Ce premier budget du nouveau gouvernement annonce des mesures concrètes et surtout une nouvelle philosophie pour les questions de santé. Les points forts du PLFSS

« Il faut faire de la santé un objectif de toutes nos politiques qu'elles soient éducatives, environnementales, agricoles, sportives ou judiciaires. » En fixant sa feuille de route en septembre dernier, la ministre Agnès Buzyn a insisté sur la forte inflexion que le gouvernement entend donner aux politiques de santé, en développant notamment une vision à moyen et long terme. Cette feuille de route repose ainsi sur quatre grands axes :

  • la prévention, notamment en termes d'alimentation, d'alcool et de tabagisme,
  • l'accès aux soins, en luttant contre les inégalités sociales et territoriales,
  • la pertinence et la qualité des soins, en encourageant notamment l'ambulatoire,
  • le développement des nouvelles pratiques, notamment autour du numérique.

Si de nombreux chantiers ont déjà été lancés sur ces différents aspects, le projet de loi de financement de la Sécurité sociale 2018 adopté le 4 décembre a été la première traduction concrète de cette nouvelle approche.

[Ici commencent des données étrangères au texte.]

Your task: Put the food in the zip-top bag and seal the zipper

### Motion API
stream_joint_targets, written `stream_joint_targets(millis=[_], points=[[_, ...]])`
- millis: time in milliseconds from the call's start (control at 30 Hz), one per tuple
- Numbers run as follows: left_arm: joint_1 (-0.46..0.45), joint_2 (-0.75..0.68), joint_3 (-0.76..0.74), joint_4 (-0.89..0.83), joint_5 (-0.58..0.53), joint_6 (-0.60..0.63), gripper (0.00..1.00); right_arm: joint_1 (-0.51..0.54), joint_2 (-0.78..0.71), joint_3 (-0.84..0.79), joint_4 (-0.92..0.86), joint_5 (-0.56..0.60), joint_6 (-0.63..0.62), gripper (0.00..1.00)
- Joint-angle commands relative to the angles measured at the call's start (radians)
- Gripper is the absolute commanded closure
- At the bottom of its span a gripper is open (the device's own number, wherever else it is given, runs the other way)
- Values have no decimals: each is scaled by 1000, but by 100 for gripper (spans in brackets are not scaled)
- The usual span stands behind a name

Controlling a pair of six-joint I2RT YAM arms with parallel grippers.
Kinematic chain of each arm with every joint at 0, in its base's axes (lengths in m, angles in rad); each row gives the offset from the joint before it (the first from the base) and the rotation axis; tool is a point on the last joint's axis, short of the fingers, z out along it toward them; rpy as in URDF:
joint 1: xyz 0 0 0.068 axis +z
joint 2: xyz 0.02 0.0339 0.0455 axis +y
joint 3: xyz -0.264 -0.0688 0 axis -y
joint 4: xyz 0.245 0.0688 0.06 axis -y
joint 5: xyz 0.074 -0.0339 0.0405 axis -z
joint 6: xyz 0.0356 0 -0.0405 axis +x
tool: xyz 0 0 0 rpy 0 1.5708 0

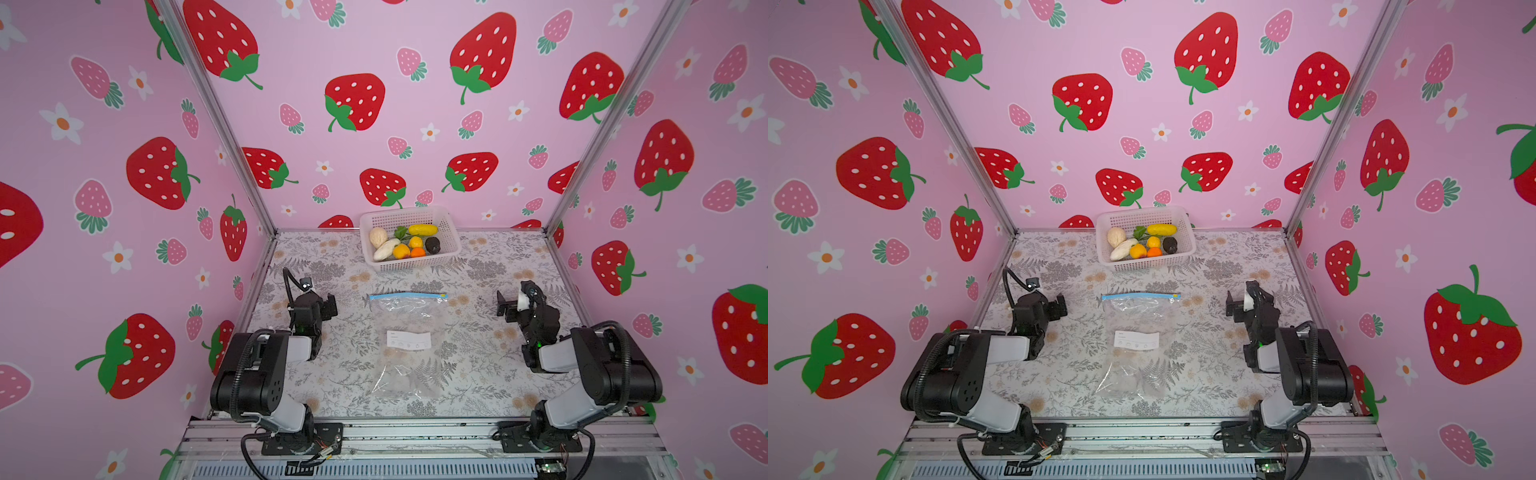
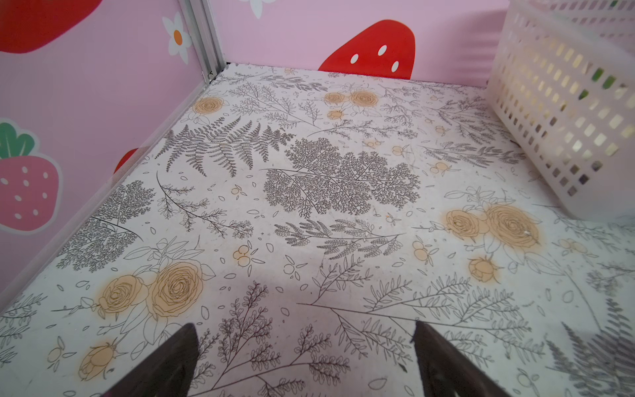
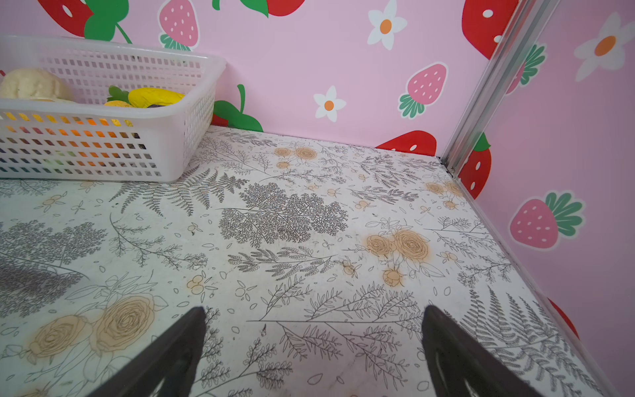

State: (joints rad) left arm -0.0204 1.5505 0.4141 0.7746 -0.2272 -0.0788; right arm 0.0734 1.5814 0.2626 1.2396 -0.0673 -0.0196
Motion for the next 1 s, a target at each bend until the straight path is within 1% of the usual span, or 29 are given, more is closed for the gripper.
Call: stream_joint_targets(millis=[0, 700, 833, 900, 967], points=[[-1, -6, 23, 17, -10, 2, 1, -1, -6, 9, 9, 12, 7, 1], [-7, -7, 20, 21, -17, 6, 1, 9, -16, 7, 12, 75, 20, 1], [-9, -9, 19, 26, -22, 5, 1, 12, -70, 42, -98, 75, 18, 1], [-10, -17, 24, 8, -48, -3, 1, 15, -92, 84, -188, 94, 20, 1], [-10, -30, 29, -13, -80, -19, 1, 18, -102, 96, -210, 107, 21, 1]])
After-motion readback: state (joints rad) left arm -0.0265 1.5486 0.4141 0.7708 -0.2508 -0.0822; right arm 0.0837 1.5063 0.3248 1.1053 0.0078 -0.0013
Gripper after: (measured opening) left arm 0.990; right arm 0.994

Son objectif premier est de ramener le déficit de la Sécurité sociale de 3 à 2,2 milliards d'euros, avec même un excédent de 1,2 milliard pour le régime général.

Les mesures annoncées

  • Hausse de la CSG de 1,7 point.
  • Parentalité : au 1er avril, baisse de la prestation d'accueil du jeune enfant, revalorisation de la prime de naissance/adoption ; au 1er octobre, revalorisation du complément libre choix du mode de garde (environ 70 euros).
  • Retraite et vieillesse : indexation annuelle des pensions reculée de trois mois (au 1er janvier 2019), revalorisations échelonnées du minimum vieillesse (Aspa) jusqu'à 2020.
  • Médicaments : politique de développement des génériques et de contrôle des prescriptions.
  • Prévention : 11 vaccins obligatoires à partir du 1er janvier, dont coqueluche et rougeole-oreillons-rubéole ; instauration d'une consultation prise en charge à 100 % pour les jeunes filles de 25 ans sur la prévention du cancer du sein et du col de l'utérus ; hausses programmées du prix du tabac, le paquet doit atteindre 10 euros en 2020.
  • Hôpital : hausse du forfait hospitalier (qui passe de 18 à 20 euros).

Précisons que l'application du tiers payant généralisé initialement prévu au 1er novembre 2017 est annulée, mais un calendrier de mise en œuvre opérationnelle du tiers payant intégral doit être présenté avant la fin mars.